> [EXERCISE OBJECTIVE]:
The answer must consist of every line in the data that contains "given".

=== Begin Enclosure ===

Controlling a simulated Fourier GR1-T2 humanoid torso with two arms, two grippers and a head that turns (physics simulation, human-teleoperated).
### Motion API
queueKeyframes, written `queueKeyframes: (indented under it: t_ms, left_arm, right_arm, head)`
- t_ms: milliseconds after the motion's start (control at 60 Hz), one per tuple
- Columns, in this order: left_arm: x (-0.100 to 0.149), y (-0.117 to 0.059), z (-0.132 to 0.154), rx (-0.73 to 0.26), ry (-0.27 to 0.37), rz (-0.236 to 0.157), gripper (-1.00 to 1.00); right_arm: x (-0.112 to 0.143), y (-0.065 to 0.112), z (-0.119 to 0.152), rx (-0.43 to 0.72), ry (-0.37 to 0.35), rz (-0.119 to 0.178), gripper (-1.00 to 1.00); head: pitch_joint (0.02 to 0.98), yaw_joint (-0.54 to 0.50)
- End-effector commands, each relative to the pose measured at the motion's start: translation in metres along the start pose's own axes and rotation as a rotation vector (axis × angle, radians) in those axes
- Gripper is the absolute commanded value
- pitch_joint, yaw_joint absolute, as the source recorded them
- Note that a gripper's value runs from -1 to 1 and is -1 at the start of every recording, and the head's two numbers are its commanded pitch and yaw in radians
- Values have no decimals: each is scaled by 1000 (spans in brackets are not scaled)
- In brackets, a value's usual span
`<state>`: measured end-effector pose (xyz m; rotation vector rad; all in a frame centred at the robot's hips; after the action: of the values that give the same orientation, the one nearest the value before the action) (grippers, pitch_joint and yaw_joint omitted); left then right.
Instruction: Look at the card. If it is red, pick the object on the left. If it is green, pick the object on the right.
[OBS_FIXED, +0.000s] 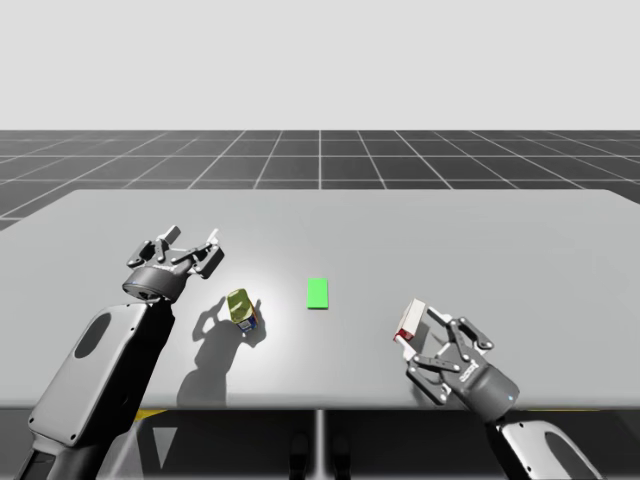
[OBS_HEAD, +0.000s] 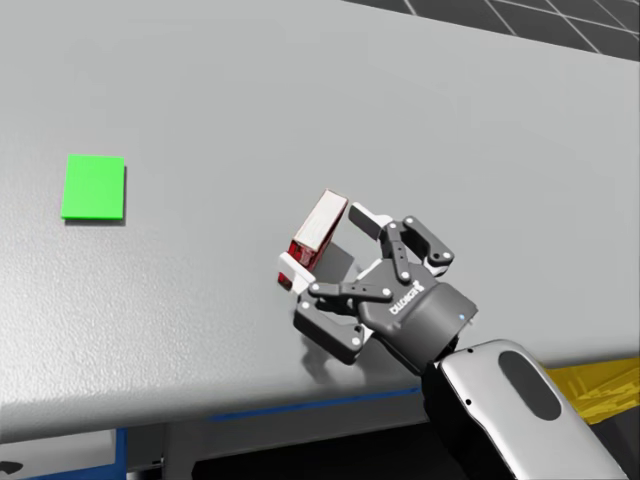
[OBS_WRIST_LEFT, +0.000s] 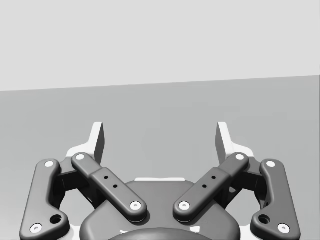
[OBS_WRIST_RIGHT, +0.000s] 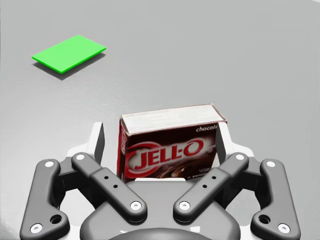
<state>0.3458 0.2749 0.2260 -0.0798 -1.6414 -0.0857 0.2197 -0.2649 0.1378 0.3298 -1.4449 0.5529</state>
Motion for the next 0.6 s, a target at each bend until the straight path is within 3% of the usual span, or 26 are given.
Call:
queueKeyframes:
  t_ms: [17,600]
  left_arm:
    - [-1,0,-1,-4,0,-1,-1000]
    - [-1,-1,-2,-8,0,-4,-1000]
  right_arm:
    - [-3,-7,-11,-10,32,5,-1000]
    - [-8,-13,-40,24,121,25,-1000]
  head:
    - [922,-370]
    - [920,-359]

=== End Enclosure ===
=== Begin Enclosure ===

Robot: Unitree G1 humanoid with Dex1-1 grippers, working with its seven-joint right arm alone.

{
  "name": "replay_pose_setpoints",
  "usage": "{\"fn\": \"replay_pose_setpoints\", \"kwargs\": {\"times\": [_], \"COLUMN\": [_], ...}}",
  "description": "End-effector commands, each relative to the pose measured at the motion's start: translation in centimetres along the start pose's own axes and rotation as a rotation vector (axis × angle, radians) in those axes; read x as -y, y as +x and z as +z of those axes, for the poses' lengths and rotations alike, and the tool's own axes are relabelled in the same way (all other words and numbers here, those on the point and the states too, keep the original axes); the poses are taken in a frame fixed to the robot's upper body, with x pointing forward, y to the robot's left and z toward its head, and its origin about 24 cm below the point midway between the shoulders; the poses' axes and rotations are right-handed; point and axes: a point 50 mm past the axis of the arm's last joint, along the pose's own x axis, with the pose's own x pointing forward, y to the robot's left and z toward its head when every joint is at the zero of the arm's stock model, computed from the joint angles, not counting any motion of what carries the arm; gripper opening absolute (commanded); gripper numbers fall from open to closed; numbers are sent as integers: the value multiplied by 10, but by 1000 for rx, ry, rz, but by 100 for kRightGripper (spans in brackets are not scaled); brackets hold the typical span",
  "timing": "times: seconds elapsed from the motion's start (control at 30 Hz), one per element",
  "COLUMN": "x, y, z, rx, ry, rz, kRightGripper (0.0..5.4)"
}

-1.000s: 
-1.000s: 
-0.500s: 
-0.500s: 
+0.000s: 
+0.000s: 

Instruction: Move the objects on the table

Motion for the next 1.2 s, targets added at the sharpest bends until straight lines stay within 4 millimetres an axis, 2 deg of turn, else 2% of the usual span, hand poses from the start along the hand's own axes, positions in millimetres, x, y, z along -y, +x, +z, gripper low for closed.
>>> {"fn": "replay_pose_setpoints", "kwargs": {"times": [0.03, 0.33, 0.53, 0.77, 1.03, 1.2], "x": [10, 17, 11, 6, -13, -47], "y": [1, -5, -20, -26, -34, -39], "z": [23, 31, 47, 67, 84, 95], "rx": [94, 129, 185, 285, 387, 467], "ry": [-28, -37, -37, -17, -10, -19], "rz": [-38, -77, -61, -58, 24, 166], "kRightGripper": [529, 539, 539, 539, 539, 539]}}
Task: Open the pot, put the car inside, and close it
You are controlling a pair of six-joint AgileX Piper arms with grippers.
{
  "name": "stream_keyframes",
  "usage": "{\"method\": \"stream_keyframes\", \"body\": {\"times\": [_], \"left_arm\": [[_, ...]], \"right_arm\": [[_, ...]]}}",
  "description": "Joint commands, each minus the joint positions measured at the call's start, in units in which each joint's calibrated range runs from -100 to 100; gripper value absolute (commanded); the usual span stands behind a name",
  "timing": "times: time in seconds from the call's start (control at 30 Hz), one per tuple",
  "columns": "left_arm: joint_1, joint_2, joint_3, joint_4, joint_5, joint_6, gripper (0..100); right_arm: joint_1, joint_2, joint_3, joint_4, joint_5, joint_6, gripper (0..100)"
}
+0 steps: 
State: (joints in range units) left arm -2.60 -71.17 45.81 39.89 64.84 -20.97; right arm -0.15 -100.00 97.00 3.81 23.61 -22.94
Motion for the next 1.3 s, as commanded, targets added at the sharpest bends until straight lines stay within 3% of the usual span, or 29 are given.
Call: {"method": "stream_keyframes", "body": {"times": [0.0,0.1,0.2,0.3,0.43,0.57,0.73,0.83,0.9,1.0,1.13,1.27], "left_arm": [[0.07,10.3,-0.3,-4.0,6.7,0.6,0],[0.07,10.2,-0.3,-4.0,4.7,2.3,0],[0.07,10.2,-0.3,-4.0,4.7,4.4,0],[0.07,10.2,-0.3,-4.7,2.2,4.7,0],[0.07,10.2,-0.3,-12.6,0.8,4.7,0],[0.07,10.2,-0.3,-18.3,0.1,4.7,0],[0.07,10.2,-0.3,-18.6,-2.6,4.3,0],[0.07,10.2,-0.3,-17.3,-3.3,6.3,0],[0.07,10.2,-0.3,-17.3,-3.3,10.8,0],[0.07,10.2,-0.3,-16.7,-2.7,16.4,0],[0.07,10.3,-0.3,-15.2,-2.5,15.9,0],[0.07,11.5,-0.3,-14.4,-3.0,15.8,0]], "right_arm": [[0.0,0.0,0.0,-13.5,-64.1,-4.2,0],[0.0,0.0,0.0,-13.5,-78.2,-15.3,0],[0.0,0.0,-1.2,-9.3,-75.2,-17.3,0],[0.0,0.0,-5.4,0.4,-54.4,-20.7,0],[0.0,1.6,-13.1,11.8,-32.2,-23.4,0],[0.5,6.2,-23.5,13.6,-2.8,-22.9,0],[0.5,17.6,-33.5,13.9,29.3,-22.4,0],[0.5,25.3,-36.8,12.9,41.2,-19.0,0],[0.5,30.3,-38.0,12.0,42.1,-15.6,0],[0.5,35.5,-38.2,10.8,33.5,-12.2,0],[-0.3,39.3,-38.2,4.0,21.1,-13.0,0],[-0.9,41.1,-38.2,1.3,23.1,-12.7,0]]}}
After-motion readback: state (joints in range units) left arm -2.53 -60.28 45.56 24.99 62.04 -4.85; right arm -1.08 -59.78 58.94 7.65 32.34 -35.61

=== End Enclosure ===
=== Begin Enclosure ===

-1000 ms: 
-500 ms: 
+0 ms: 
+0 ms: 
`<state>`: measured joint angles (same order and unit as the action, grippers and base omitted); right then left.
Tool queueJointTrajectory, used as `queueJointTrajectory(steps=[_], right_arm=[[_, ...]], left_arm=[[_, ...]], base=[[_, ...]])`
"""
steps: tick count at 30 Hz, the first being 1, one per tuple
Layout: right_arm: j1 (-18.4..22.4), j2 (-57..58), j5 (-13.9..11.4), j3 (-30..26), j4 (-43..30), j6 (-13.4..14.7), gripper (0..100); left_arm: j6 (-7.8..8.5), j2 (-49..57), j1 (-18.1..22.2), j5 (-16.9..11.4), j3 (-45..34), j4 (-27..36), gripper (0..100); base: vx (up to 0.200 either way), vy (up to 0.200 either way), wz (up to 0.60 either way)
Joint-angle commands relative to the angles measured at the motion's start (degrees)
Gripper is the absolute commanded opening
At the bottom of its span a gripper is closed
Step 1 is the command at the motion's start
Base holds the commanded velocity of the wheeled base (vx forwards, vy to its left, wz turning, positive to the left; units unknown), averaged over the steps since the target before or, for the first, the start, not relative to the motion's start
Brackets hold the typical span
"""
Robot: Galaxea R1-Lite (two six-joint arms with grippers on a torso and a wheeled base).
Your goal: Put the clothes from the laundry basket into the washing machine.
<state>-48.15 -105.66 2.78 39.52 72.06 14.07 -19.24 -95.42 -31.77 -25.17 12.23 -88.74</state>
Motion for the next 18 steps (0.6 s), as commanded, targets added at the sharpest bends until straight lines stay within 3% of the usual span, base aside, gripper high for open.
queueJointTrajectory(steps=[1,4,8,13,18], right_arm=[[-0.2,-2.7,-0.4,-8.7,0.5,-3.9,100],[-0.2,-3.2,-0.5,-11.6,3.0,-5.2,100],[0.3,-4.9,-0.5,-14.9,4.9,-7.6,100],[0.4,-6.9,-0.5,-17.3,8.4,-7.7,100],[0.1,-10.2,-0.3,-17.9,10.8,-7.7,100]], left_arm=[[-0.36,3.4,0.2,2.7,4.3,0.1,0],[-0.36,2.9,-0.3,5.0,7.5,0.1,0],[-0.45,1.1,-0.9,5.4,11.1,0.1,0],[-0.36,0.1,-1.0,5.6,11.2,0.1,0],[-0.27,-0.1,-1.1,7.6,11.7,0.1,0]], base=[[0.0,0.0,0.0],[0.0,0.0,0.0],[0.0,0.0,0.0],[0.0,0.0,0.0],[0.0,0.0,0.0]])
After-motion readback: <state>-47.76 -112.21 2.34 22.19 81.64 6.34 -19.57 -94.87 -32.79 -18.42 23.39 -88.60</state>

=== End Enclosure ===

> [TASK OUTPUT]:
Motion for the next 0.6 s, a target at each bend until the straight path is within 3% of the usual span, or 26 are given.
Motion for the next 1.3 s, as commanded, targets added at the sharpest bends until straight lines stay within 3% of the usual span, or 29 are given.

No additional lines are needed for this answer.